Gosto desta condição a que a Ana Vicente chama a rotina do quotidiano, para levar os dias carregando Jesus no coração. Cristãos, homens e mulheres no anonimato das cidades, aqui estamos a viver este tempo de Natal, ainda Advento na espera da noite clara de estrelas e anjos, motivo de fé e aleluia no mundo inteiro e motivo de festa nesta parte ocidental do mundo. Mergulhamos nos rituais profanos próprios da época, desfiamos as horas em contagem decrescente até ao nascimento do Menino, a cada ano renovada. A tentação de divagar sobre o Natal é grande e óbvia, passo os olhos pela minha estante de livros, vejo as antologias de contos e de poesia, mais os títulos dos clássicos, entre os discos repasso as compilações de cânticos e de músicas, na rua há poucos enfeites, mas lá estão eles nas montras das lojas, por favor, não industrializemos o Natal, pedia o poeta Carlos Drummond de Andrade.
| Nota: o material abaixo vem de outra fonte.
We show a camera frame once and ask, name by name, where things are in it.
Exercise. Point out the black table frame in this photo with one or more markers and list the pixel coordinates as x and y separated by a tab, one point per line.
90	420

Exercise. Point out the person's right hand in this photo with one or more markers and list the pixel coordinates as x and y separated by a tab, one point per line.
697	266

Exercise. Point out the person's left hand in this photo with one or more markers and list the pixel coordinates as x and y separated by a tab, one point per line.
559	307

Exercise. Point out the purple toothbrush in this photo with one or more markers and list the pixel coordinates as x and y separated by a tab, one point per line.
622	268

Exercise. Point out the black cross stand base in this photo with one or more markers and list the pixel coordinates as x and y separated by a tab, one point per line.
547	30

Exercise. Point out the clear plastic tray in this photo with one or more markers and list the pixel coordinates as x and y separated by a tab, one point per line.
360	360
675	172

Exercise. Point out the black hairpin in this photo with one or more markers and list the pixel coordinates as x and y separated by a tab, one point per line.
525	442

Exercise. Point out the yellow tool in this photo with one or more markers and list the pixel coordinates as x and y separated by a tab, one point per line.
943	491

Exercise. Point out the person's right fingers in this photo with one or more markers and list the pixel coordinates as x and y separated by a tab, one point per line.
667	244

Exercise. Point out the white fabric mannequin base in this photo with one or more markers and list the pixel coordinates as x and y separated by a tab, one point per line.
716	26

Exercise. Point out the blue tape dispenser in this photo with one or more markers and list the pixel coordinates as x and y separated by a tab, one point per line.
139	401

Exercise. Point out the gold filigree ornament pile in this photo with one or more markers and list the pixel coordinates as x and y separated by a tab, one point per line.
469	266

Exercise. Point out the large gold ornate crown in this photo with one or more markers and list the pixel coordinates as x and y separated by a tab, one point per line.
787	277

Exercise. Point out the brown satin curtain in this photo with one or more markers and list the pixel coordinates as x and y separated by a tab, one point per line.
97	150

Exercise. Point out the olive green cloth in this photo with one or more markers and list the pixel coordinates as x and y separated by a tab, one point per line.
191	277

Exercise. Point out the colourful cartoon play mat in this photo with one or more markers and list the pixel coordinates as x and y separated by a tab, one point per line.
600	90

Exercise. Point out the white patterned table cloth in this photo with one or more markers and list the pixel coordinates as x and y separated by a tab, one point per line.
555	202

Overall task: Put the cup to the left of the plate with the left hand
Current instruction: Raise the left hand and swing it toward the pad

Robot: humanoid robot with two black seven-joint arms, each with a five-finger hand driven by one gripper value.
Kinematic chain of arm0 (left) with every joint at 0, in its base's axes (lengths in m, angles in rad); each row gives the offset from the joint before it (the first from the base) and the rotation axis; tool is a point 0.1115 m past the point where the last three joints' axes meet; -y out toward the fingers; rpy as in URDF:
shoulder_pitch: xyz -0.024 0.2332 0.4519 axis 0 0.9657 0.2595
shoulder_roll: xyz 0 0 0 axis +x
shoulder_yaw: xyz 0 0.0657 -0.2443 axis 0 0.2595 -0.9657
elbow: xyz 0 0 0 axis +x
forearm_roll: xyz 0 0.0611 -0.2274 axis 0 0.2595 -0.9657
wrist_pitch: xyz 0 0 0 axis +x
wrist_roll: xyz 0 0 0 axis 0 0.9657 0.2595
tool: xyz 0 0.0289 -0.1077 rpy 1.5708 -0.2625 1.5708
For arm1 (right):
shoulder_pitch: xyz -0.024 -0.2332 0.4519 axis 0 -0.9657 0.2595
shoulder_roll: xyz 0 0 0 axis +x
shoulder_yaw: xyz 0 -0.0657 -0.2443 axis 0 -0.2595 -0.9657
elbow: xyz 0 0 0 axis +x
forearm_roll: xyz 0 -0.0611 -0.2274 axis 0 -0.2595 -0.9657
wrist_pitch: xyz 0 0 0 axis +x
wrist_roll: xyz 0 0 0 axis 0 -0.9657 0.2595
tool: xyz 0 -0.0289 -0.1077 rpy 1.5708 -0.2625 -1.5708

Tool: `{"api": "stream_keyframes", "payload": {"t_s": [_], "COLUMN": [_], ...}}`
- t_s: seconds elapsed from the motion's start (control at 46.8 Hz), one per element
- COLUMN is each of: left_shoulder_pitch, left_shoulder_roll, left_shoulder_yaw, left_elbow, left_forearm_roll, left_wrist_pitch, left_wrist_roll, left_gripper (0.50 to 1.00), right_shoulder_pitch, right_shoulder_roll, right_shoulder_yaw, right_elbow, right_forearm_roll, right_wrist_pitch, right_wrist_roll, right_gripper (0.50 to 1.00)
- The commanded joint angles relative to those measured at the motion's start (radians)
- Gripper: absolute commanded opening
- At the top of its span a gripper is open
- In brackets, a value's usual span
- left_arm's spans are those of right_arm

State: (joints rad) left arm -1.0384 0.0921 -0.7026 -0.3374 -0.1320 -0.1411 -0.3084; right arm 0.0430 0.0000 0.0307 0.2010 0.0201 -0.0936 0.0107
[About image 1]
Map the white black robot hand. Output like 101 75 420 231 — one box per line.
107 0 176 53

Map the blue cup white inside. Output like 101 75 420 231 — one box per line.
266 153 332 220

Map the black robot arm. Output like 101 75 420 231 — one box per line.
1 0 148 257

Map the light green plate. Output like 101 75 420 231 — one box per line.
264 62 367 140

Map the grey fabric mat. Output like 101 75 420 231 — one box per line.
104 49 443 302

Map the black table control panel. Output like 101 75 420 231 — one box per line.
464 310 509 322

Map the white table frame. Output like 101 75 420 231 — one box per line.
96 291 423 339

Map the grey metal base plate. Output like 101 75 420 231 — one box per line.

Mas é maior em mim a ideia de temperar a baixa e chata rotina do quotidiano de ano inteiro com a luminosa, fecunda, criativa, emocionante presença de Jesus, descobrindo um novo sentido nesta vida. Usar os cinco sentidos da minha natureza humana para ter atenção ao mundo à minha volta, para tentar perceber os outros e perceber-me a mim própria. Aproveitar as circunstâncias mais banais ou comuns para melhor descobrir os significados das minúcias de cada dia.
Por exemplo: reli os textos publicados no blogue do Nós Somos Igreja e gostei de pensar em unidade na diversidade. Parei com a imagem de cada um dos autores e autoras, tão diferentes e variados nos seus caminhos e circunstâncias, e nesta noite em que escrevo, sem ser Natal, sinto uma quentura de fraterno bem-querer no coração, se calhar Jesus está a passar silenciosamente por aqui, a amansar a impaciência que me provocam os comentadores de televisão, os debates de opinião, os analistas políticos, as primeiras páginas do Correio da Manhã e das revistas onde o estupro, a traição, o logro, pretendem povoar os dias dos cidadãos, no tal quotidiano em que é bom saber que Deus está connosco.
Por exemplo: andar nos autocarros e no metro e substituir desprezos ou distâncias, ou mesmo compaixão, pelo exercício de fingir, como o Fernando Pessoa, que eu sou aquele outro ou outra no banco à minha frente. Que vida será aquela? Que palavra de Jesus carrega em si, que invocação, que súplica, que perdão pedirá?
Por exemplo, dar graças por tudo e por nada, à toa, porque a fé se renova a cada momento na tal rotina do quotidiano, bem o sabiam os simples e antigos que a Deus pediam vida e sorte e pão, e nem nos tempos mais difíceis se esqueciam de agradecer a sobrevivência.